─── DATASET CONTENT ───

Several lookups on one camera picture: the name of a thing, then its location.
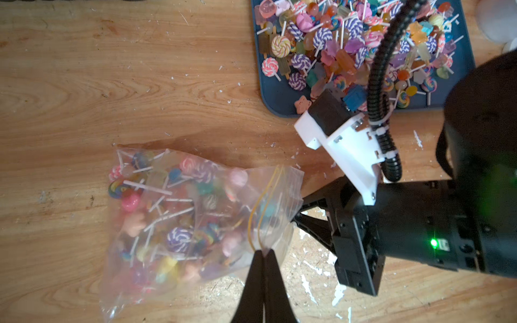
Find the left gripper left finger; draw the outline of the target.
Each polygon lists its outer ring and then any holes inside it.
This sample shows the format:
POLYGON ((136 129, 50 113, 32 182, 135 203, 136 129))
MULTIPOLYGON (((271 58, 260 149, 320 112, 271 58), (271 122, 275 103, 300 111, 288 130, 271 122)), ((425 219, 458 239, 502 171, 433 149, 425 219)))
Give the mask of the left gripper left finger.
POLYGON ((263 322, 265 307, 264 264, 263 253, 260 250, 256 251, 232 322, 263 322))

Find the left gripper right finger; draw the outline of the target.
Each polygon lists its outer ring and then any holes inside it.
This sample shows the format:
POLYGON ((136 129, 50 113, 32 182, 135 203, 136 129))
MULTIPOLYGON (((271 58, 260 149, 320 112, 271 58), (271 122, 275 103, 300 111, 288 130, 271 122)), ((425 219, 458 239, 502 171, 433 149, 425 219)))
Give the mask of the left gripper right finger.
POLYGON ((273 250, 264 260, 264 284, 265 322, 297 322, 273 250))

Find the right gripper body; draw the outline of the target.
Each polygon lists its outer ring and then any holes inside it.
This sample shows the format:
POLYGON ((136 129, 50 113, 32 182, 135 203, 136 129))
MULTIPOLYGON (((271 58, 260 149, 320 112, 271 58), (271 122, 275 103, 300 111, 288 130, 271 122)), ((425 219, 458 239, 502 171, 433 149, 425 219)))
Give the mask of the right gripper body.
POLYGON ((378 187, 373 206, 346 178, 331 183, 335 269, 340 284, 377 296, 386 258, 447 271, 480 271, 475 223, 452 180, 378 187))

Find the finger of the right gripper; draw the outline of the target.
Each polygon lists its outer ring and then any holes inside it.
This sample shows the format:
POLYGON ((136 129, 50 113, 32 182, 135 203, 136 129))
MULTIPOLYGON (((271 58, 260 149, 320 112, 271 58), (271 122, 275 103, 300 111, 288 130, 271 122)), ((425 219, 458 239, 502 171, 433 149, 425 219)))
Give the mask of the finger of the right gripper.
POLYGON ((324 246, 331 254, 335 254, 335 246, 333 244, 333 237, 330 222, 323 219, 316 219, 309 215, 304 215, 299 212, 293 219, 293 222, 302 231, 306 232, 318 243, 324 246))
POLYGON ((309 210, 315 207, 324 210, 343 208, 354 195, 354 185, 347 177, 343 176, 304 197, 302 210, 309 210))

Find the candy ziploc bag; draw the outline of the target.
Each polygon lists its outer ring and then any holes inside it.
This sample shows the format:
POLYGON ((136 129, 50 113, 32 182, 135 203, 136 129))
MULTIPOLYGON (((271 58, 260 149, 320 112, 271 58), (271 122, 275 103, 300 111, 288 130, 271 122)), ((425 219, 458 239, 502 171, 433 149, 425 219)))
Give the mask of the candy ziploc bag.
POLYGON ((117 148, 107 188, 104 321, 133 304, 242 275, 257 250, 283 261, 303 178, 291 166, 235 168, 171 149, 117 148))

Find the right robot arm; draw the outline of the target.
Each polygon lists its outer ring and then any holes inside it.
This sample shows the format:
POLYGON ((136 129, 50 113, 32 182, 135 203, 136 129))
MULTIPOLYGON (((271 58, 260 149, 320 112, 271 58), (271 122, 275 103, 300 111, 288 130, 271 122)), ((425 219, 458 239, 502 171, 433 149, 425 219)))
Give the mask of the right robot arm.
POLYGON ((471 71, 444 108, 436 159, 450 180, 382 184, 365 205, 339 178, 304 199, 327 219, 296 225, 336 256, 342 285, 378 294, 386 257, 516 276, 516 52, 471 71))

───

Keep the pictures out of the copy and write out the data exactly as it stands.

Several lookups on one camera picture: the name of a thing, then its location.
Find the left gripper left finger; draw the outline of the target.
Each polygon lists its outer ring and then any holes inside it.
This sample shows the format:
POLYGON ((136 129, 50 113, 32 182, 135 203, 136 129))
MULTIPOLYGON (((271 58, 260 149, 320 112, 271 58), (271 122, 275 103, 300 111, 288 130, 271 122)), ((425 219, 458 239, 502 171, 433 149, 425 219)))
Give the mask of the left gripper left finger.
POLYGON ((263 322, 265 307, 264 264, 263 253, 260 250, 256 251, 232 322, 263 322))

Find the left gripper right finger; draw the outline of the target.
Each polygon lists its outer ring and then any holes inside it.
This sample shows the format:
POLYGON ((136 129, 50 113, 32 182, 135 203, 136 129))
MULTIPOLYGON (((271 58, 260 149, 320 112, 271 58), (271 122, 275 103, 300 111, 288 130, 271 122)), ((425 219, 458 239, 502 171, 433 149, 425 219)))
Give the mask of the left gripper right finger.
POLYGON ((273 250, 264 260, 264 284, 265 322, 297 322, 273 250))

Find the right gripper body; draw the outline of the target.
Each polygon lists its outer ring and then any holes inside it.
This sample shows the format:
POLYGON ((136 129, 50 113, 32 182, 135 203, 136 129))
MULTIPOLYGON (((271 58, 260 149, 320 112, 271 58), (271 122, 275 103, 300 111, 288 130, 271 122)), ((425 219, 458 239, 502 171, 433 149, 425 219)))
Give the mask of the right gripper body.
POLYGON ((378 187, 373 206, 346 178, 331 183, 335 269, 340 284, 377 296, 386 258, 447 271, 480 271, 475 223, 452 180, 378 187))

Find the finger of the right gripper; draw the outline of the target.
Each polygon lists its outer ring and then any holes inside it.
This sample shows the format:
POLYGON ((136 129, 50 113, 32 182, 135 203, 136 129))
MULTIPOLYGON (((271 58, 260 149, 320 112, 271 58), (271 122, 275 103, 300 111, 288 130, 271 122)), ((425 219, 458 239, 502 171, 433 149, 425 219)))
Give the mask of the finger of the right gripper.
POLYGON ((324 246, 331 254, 335 254, 335 246, 333 244, 333 237, 330 222, 323 219, 316 219, 309 215, 304 215, 299 212, 293 219, 293 222, 302 231, 306 232, 318 243, 324 246))
POLYGON ((309 210, 315 207, 324 210, 343 208, 354 195, 354 185, 347 177, 343 176, 304 197, 302 210, 309 210))

Find the candy ziploc bag; draw the outline of the target.
Each polygon lists its outer ring and then any holes inside it.
This sample shows the format:
POLYGON ((136 129, 50 113, 32 182, 135 203, 136 129))
MULTIPOLYGON (((271 58, 260 149, 320 112, 271 58), (271 122, 275 103, 300 111, 288 130, 271 122)), ((425 219, 458 239, 502 171, 433 149, 425 219)))
Give the mask of the candy ziploc bag.
POLYGON ((117 148, 107 188, 104 321, 133 304, 242 275, 257 250, 283 261, 303 178, 291 166, 235 168, 171 149, 117 148))

Find the right robot arm; draw the outline of the target.
Each polygon lists its outer ring and then any holes inside it.
This sample shows the format:
POLYGON ((136 129, 50 113, 32 182, 135 203, 136 129))
MULTIPOLYGON (((271 58, 260 149, 320 112, 271 58), (271 122, 275 103, 300 111, 288 130, 271 122)), ((425 219, 458 239, 502 171, 433 149, 425 219)))
Give the mask of the right robot arm.
POLYGON ((471 71, 444 108, 436 159, 450 180, 382 184, 365 205, 339 178, 304 199, 327 219, 296 225, 336 256, 342 285, 378 294, 386 257, 516 276, 516 52, 471 71))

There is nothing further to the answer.